Beneath this task are records; print exactly the stretch of them from the line with "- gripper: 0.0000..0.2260" through the line with "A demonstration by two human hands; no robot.", both ends included.

***** SOURCE RECORDS

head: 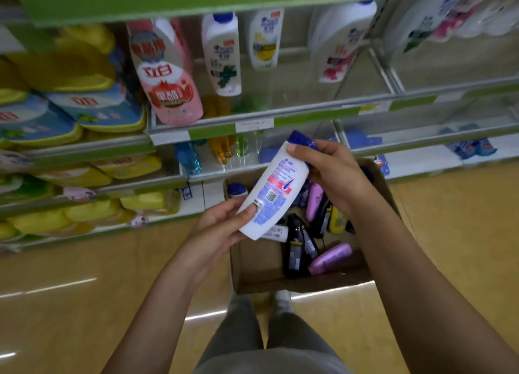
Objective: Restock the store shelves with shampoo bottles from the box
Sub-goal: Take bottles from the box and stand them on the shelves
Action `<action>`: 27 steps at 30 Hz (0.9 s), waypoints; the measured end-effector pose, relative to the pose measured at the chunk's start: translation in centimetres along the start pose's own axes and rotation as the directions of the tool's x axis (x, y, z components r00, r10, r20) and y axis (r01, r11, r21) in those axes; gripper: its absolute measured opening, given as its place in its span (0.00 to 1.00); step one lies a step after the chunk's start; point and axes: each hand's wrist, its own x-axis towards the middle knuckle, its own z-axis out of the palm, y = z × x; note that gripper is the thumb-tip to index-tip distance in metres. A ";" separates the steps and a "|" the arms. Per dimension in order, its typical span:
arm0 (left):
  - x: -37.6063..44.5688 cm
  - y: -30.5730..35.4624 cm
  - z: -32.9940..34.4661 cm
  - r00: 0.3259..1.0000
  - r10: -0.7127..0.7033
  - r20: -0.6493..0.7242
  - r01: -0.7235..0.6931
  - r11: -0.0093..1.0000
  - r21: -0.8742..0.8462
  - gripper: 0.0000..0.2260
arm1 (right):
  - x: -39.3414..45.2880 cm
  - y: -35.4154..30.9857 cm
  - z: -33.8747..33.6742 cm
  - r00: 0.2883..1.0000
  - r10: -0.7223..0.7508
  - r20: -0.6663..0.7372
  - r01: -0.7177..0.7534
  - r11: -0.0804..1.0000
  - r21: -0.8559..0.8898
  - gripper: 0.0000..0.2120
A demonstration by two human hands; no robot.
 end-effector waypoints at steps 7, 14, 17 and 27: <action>-3.2 4.5 2.2 0.980 0.188 0.061 -0.186 0.982 -0.034 0.15 | -2.1 -6.4 1.1 0.987 -0.147 0.062 0.146 0.989 0.010 0.07; -4.9 6.7 5.9 0.903 0.410 -0.128 -0.400 0.911 0.101 0.10 | -4.4 -8.6 2.4 0.960 -0.272 -0.066 0.264 0.958 -0.111 0.14; -5.4 6.7 7.3 0.784 0.592 -0.184 -0.494 0.776 0.391 0.11 | -4.9 -9.3 3.0 0.972 -0.232 -0.026 0.224 0.959 -0.173 0.17; -7.0 8.4 7.7 0.967 0.236 0.098 -0.208 0.950 -0.231 0.20 | -5.5 -10.9 3.0 0.946 -0.308 0.099 0.307 0.951 0.025 0.13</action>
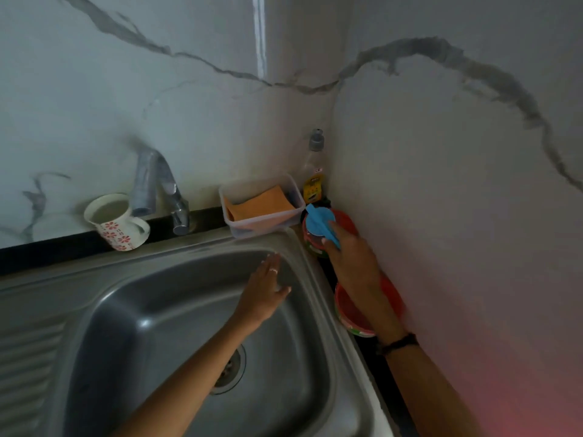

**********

◆ ANSWER TO THIS TASK ◆
  - gripper: 0.0000..0.2260
arm1 (right):
  - x: -39.3414..45.2880 cm
  - y: -35.4154..30.9857 cm
  - z: -33.8747..33.6742 cm
  - r00: 0.2883..1.0000
  - r10: -0.7223..0.7508
  - r20: -0.6663..0.7372
  - r01: -0.7177..0.7534
  - r11: -0.0804..1.0000
  - r21: -0.8559..0.8898
  - gripper: 0.0000..0.2120
A demonstration by two human hands; no robot.

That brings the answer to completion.